Treat OpenScientist as a blinded, independent bioinformatics scientist
testing one hypothesis: gene G has function F.

  • Executes code over iterations: structure fetches, Foldseek, sequence /
    active-site analysis, plotting — with provenance artifacts
  • Holdout discipline: local *-bioinformatics/RESULTS.md is withheld from
    the prompt, then compared after the run
  • Verdict + verbatim-checked quotes wired into GENE-ai-review.yaml

just gene-hypothesis-research openscientist <ORG> <GENE> --hypothesis "…"

Where it adds the most value

Steer it at questions the papers can't decide:

  • uncharacterized / orphan proteins (predicted-but-unverified function)
  • suspected over-annotations (IEA / IBA / ISS propagation)
  • uninformative "protein binding" molecular functions
  • pseudoenzymes / missing catalytic residues
  • paralog discrimination

Highest-value pattern: catching a systematic mis-annotation that propagated
across a family or paralog.

Completed runs — structure / sequence

Gene Hypothesis Verdict Action
MJ1511 AhpD oxidoreductase (IBA)? Pseudoenzyme (Cys 36.5 Å apart, no His) REMOVE
yrhB Imm35 immunity (ISS)? Fold yes, function no → chaperone MODIFY
Rv0898c DUF2630 → a function? Fold classifiable, function not keep ND
Rv0311 Intein splicing (IEA)? Over-annotated REMOVE
RvY_17310 Tardigrade Cu/Zn-SOD? Supported — full active site retained keep

Completed runs — core-vs-non-core / over-annotation

Gene Hypothesis Verdict
SCO1 copper chaperone = core MF supported (high)
pmp20 thioredoxin peroxidase over-annotated → remove
IL21 pos. reg. T-cell proliferation = core keep as non-core
STAT3 pos. reg. cell migration = core non-core (bidirectional)
CFAP300 scaffold/adaptor/chaperone? unresolvable; add BP

Systematic mis-annotation catches

The highest-value outcomes were family-level errors, not single genes:

  • MJ1511 → MJ0742: same erroneous oxidoreductase IBA on a catalytically
    dead paralog (crystal structure available)
  • CLCN7: transepithelial-transport term traced to a ComplexPortal
    family-level sentence → propagated by PANTHER IBA to ~1,198 ortholog
    annotations
  • RvY_17310: independently flagged the degenerate paralogs
    (RvY_13070 / RvY_13431) while clearing the target itself

Finding: execution depends on the question

  • Structural questions → it executes code (AlphaFold fetch, Foldseek,
    geometry) with provenance artifacts
  • Topology / regulatory / motif questions → it mostly reasons over domain
    architecture, sorting motifs, ChIP/E-box, InterPro/PANTHER families

Verdicts were strong either way — but the provenance differed.

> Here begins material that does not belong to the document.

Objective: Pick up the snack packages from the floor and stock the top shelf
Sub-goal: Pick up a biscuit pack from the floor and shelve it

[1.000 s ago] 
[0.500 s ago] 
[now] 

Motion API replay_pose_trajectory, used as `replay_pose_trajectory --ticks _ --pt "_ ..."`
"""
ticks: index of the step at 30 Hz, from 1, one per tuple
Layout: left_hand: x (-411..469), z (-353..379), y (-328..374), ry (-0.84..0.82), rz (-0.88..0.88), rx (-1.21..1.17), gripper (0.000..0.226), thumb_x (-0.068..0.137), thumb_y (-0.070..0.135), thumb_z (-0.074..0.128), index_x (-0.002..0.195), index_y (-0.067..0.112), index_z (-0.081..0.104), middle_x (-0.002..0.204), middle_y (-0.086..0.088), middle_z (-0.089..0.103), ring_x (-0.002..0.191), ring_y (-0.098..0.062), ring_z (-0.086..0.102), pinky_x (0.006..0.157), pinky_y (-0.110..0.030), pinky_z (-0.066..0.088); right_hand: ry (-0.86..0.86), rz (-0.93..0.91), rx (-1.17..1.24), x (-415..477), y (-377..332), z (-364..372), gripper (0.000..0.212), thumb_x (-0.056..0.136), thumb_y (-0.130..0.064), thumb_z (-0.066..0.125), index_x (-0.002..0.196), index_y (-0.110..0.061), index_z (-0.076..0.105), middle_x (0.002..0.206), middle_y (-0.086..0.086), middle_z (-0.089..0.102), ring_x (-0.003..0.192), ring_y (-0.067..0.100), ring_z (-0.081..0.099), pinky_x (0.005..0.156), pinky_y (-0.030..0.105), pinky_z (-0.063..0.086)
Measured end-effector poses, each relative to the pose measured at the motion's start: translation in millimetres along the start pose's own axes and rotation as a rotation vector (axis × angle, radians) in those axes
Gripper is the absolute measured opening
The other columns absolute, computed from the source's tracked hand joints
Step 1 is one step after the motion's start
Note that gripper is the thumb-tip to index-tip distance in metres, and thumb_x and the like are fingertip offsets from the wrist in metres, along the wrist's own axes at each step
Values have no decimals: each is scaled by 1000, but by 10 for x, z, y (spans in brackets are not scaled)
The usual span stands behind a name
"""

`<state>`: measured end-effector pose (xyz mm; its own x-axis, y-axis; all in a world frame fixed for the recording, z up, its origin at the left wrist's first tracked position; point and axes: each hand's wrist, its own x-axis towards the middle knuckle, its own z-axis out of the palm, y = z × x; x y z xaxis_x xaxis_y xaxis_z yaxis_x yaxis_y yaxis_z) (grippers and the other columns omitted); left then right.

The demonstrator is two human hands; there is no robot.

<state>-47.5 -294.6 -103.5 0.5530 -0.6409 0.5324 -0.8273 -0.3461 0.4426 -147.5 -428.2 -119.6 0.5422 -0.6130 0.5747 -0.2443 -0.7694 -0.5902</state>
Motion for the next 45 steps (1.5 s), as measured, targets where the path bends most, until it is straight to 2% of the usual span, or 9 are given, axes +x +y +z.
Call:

Closing the gap: template tweak + A/B test

Tweaked the prompt to execute hypothesis-matched analyses (and save
provenance), with a hard never-fabricate / say-so-if-web-only clause.

CLCN7 A/B — only the template changed:

Before After
Provenance none Kyte–Doolittle hydropathy from UniProt seq
Verdict over-annotated identical
Runtime 41 min 24 min

Topology behaviour is promptable; ChIP/expression remain tool-access-limited.

Proteostasis Network use cases

The PN reviewers assigned families by InterPro / CDD domainnot by
structure or catalytic-residue analysis. That layer is exactly the gap.

  • HSPA12A / HSPA12B — HSP70 by architecture; do they retain folding
    machinery? (their InterPro set lacks HSP70-specific domains HSPA8 has)
  • NPLOC4DUB > MPN: real JAMM metalloprotease, or pseudo-DUB?
  • AARSD1 — AlaX editing residues present vs HSP90-cochaperone artifact?
  • GABARAPL3 — ATG8 ortholog flagged "pseudogene": functional?

Evidence integrity & operational lessons

  • No hallucinated citations across runs; every wired supporting_text is a
    verbatim substring of its source
  • Give jobs time: ~50–90 min; inject timeout=7200 (API max) + subprocess
    wall 8100 s; 3600 s default cancels structural runs mid-analysis
  • Empty output ≠ done: timeout vs transient req_… LLM error; clear the dir
    and re-run
  • Holdout local bioinformatics for post-run comparison

Status

8 reviews wired in; new batch (DNAJC28, C18orf21, HSPA12A/B, NPLOC4, AARSD1)
in flight.

Next: run MED non-structural leads; write up the systematic-mis-annotation
cases; resolve the RvY_17310 vs prior-review disagreement.

Ask a question the literature can't settle — then compute.